Channel pruning for CNN

Deploying vision models to embedded system has a lot of constraints, e.g. inference speed, memory consumption. These constraints are often not imposed during the training time. In addition, it's often that different people are in charge of model training and model deployment. Therefore, it's important to be able to optimize the model speed or memory consumption after training. In this post, I will go over the paper "Channel Pruning for Accelerating Very Deep Neural Networks", and discuss some techniques to improve model inference speed.

Overview

This paper focuses on structural simplification of a neural network. There are three main categories discussed in the paper, namely tensor factorization, sparse connection and channel pruning.

Tensor factorization tries to decompose the weight tensor into smaller ones, which can further reduce the number of multiplication.
Sparse connection push small weights to 0 to reduce computation. If the sparsity is not sufficient where dense tensor multiplcation is still used, the speed up is very limited.
Channel pruning tries to remove less important channels, that leads to less computation. However, the challenge lies in how to minimize the accuracy drop after removing the channel.

Channel Pruning by LASSO regression

Problem formulation

Assuming we have convolution filters with shape $n * c * k_h * k_w$ , where $n$ is the output channel size, $c$ is the input channel size and the kernel size is $k_h$ and $k_w$ . To prune the filters, N input volumes are sampled from this feature map, where we will get a batch of feature map with size $N * c * k_h * k_w$ . It will produce an output matrix $Y$ with shape $N * n$ .

The optimization problem can be formulated as

$argmin_{\beta,W}{ \frac{1}{2N} \lVert{Y-\sum_{i=1}^{c}{\beta_i X_i W_i^T}}\lVert^2_F + \lambda * \lVert \beta \lVert_1}$

subject to $\lVert \beta \lVert_{0} <= c, \lVert W_i \lVert_F=1$

When I was reading the paper, there are two questions in my mind:

How to sample input volumes from feature map? It actually requires a data set to extract feature map. The pruning performance depends on how the data set is constructed, but it was not mentioned explicitly in the paper.
Why we need to add a constraint of $\lVert W_i \lVert_F=1$ and when there would be a trivial solution.
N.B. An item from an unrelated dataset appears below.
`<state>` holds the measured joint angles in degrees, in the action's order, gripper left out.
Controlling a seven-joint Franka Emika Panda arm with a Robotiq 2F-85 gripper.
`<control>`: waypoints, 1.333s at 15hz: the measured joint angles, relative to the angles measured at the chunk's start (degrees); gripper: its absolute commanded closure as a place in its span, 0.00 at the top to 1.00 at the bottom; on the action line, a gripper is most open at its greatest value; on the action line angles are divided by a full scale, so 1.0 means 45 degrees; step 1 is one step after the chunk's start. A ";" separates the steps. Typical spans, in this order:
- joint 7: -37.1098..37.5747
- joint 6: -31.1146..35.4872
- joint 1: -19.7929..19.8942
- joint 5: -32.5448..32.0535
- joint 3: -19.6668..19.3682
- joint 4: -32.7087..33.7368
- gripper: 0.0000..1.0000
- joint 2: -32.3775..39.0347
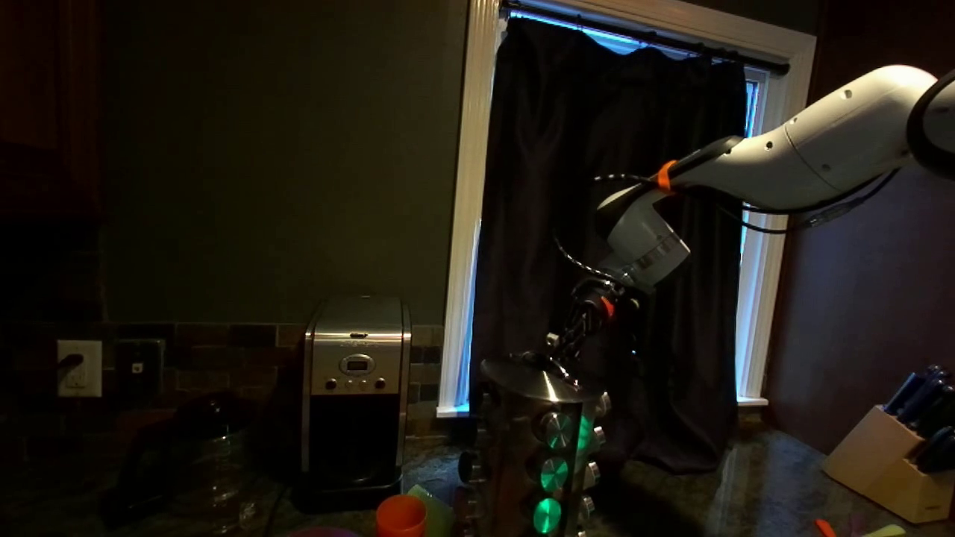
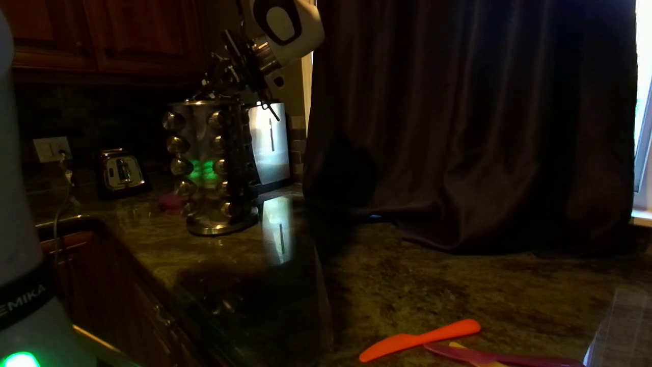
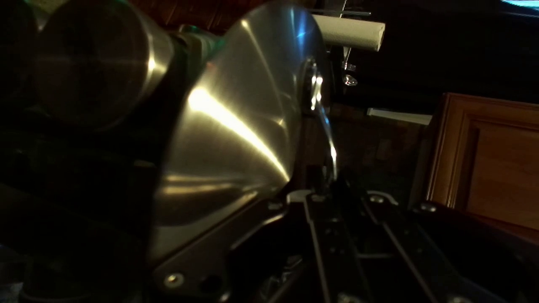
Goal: Move the seasoning rack to the left
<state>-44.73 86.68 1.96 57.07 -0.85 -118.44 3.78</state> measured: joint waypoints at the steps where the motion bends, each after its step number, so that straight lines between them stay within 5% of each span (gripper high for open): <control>1: -0.0009 0.0000 -0.0017 -0.0010 0.0022 0.0003 0.37 0.0000; 3: -0.0045 0.0000 -0.0034 -0.0030 0.0063 0.0018 0.44 -0.0002; 10: -0.0453 -0.0095 -0.0262 0.0032 0.0234 0.0396 0.99 -0.0142; 20: -0.0448 0.0404 -0.0726 -0.0975 0.0604 0.0424 1.00 -0.0755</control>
<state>-46.75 88.49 -1.31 52.68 1.87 -116.54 0.38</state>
It's not well explained in the paper. My guess is that the contraint is added to avoid getting the original weight.

Solving optimization

After formulating the optimization problem, solving it requires two iterative steps, where the first step solves for $\beta_i$ to reduce channels and the second step solves for $W_i$ to minimize reconstruction error.

Finally, the paper also mentioned this technique can be used for whole model pruning and handle multi-branch network.

Summary

Reducing matrix computation is the key towards improving model inference speed. It's mentioned that with both channel pruning and tensor factorization, the inference speed of VGG16 can be speeded up 4 times. This method is also provided by Tencent's model compression framework PocketFlow.